• Try it:
Your answer must be one number: the count of lines below that hold the word "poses".

• Available data:
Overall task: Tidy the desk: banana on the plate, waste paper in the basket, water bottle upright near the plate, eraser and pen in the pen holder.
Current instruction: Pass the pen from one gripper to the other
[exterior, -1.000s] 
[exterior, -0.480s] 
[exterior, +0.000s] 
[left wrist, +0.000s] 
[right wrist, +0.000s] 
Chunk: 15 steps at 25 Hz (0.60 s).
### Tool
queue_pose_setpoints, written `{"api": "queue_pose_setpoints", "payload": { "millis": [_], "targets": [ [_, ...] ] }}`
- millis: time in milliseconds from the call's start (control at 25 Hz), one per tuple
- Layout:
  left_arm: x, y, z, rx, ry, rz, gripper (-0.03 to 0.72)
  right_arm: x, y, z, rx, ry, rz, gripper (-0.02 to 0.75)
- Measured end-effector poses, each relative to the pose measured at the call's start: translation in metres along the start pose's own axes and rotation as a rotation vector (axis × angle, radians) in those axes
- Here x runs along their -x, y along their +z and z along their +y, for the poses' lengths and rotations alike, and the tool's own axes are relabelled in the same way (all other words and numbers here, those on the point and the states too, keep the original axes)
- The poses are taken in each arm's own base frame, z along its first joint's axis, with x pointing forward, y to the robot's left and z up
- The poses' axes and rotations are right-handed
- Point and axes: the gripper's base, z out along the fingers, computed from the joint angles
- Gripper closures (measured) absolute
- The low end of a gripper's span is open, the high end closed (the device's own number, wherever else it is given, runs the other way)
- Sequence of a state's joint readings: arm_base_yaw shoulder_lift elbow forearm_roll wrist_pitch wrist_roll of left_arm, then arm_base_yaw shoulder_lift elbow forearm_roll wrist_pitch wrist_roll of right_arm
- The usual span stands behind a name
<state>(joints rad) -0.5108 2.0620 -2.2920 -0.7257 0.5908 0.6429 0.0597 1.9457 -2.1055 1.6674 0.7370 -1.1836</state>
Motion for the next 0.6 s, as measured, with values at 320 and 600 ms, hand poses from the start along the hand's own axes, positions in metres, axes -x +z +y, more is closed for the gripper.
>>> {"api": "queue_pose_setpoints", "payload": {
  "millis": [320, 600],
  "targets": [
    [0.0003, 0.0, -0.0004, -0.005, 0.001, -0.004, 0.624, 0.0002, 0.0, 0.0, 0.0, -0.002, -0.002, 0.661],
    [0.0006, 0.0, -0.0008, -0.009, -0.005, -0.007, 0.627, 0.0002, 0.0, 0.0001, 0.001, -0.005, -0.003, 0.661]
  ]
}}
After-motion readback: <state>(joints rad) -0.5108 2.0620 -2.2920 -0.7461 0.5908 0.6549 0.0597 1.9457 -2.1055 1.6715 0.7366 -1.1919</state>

• Response to the exercise:
5